● **Required action**
Report back the lines in this listing that carry the string "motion".
=-=-=-=-=
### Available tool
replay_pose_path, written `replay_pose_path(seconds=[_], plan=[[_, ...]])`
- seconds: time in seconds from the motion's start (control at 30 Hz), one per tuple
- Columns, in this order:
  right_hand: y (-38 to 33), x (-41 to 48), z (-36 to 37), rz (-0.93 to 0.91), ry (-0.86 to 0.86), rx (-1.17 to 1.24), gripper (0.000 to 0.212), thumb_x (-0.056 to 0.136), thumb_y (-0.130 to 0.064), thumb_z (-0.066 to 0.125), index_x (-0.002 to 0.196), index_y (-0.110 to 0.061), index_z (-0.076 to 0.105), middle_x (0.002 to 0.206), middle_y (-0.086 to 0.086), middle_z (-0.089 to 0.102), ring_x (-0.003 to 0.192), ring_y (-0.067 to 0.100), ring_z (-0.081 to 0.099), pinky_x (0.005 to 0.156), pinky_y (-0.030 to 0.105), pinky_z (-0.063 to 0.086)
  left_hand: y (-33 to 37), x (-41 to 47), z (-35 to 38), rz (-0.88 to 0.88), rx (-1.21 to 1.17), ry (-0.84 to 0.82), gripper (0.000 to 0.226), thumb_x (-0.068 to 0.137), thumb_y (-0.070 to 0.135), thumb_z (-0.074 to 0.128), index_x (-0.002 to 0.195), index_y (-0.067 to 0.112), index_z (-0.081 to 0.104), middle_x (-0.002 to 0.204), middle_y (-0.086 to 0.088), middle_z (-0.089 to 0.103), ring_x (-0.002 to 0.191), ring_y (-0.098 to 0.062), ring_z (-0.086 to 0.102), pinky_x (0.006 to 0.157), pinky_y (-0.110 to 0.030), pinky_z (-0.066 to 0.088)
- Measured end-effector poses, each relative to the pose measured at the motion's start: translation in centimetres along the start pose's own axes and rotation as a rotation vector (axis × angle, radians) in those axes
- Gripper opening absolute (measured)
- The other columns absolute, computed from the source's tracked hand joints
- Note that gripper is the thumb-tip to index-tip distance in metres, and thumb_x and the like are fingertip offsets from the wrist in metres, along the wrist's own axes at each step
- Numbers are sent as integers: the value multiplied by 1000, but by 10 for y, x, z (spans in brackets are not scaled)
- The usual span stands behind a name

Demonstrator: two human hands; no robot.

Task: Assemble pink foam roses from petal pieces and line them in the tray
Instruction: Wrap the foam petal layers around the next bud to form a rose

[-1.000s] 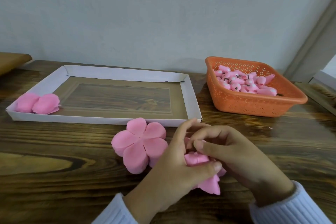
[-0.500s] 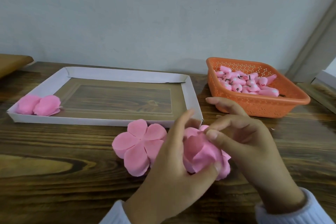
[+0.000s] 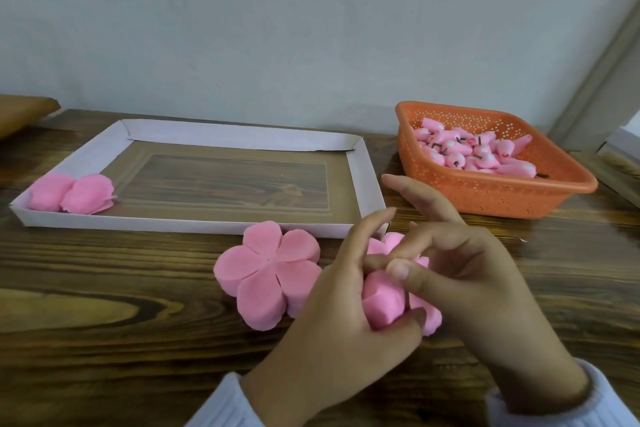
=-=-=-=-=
● **Answer area**
- seconds: time in seconds from the motion's start (control at 30 Hz), one per tuple
- Measured end-effector poses, each relative to the pose measured at the motion's start: translation in centimetres along the start pose's own axes and rotation as a rotation vector (axis × angle, radians) in those axes

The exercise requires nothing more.